Data provided →

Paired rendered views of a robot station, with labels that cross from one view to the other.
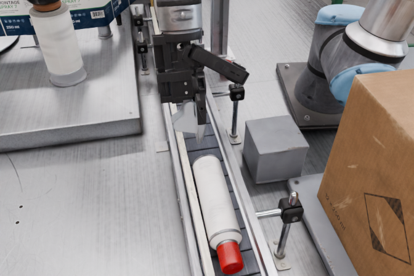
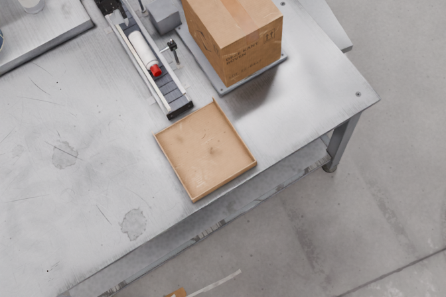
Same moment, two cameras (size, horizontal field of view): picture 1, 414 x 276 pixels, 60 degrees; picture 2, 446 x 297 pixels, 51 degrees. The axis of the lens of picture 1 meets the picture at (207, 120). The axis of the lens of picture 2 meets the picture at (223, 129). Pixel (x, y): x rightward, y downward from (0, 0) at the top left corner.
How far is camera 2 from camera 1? 122 cm
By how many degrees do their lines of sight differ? 27
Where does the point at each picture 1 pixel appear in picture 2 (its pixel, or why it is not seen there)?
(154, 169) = (109, 44)
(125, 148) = (89, 37)
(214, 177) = (139, 40)
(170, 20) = not seen: outside the picture
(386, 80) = not seen: outside the picture
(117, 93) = (70, 6)
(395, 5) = not seen: outside the picture
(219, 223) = (147, 59)
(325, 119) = not seen: outside the picture
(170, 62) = not seen: outside the picture
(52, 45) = not seen: outside the picture
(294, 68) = not seen: outside the picture
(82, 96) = (51, 16)
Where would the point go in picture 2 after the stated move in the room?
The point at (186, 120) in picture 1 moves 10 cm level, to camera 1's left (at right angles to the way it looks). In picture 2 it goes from (117, 18) to (92, 26)
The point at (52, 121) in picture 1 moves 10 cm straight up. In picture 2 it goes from (45, 36) to (34, 22)
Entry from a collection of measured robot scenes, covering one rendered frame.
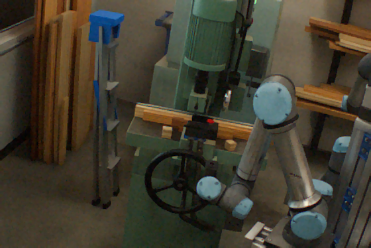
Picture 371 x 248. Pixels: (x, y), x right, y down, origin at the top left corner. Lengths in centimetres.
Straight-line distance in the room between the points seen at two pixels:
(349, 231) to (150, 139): 91
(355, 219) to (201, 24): 99
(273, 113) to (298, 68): 308
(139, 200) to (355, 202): 98
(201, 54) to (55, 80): 160
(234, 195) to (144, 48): 320
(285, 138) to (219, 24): 74
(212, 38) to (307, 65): 249
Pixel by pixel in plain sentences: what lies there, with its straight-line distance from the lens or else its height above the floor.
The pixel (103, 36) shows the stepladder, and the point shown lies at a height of 105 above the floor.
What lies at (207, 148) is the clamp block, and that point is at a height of 94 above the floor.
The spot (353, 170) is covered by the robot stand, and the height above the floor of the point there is 106.
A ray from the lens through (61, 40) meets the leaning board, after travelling 372.
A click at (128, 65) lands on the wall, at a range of 508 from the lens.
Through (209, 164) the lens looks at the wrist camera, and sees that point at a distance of 212.
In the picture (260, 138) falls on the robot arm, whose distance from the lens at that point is 195.
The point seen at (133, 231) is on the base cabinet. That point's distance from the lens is 269.
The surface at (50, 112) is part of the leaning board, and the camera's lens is 386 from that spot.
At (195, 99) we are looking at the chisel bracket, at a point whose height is 105.
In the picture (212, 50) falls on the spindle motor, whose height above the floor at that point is 129.
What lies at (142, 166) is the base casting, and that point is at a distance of 252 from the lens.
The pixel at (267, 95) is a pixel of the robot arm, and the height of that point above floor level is 137.
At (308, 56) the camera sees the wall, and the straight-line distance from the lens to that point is 478.
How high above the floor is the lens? 193
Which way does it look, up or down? 23 degrees down
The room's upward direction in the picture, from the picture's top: 10 degrees clockwise
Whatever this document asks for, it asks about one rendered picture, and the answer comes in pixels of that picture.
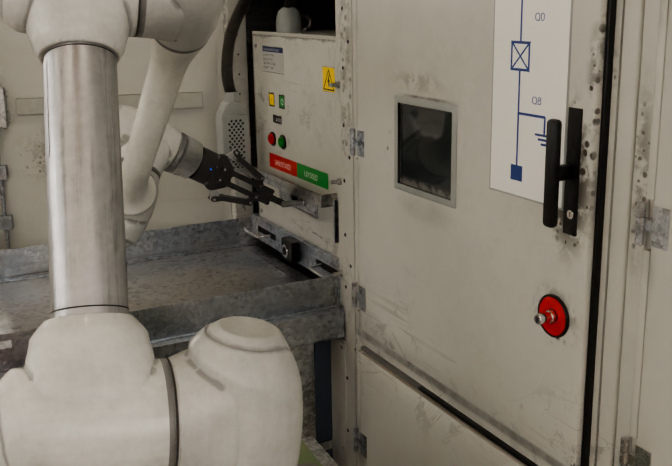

Task brief →
Using the listing above, pick out each line that contains the word "there", then copy it.

Output for this exercise →
Where does the point at each picture 1 pixel appear in picture 2 (its pixel, or why it is not seen there)?
Pixel by pixel in plain sentences: what lies there, with its straight-line distance from the lens or else its height above the floor.
The spot (353, 170) is covered by the robot stand, and the height above the floor of the point there is 106.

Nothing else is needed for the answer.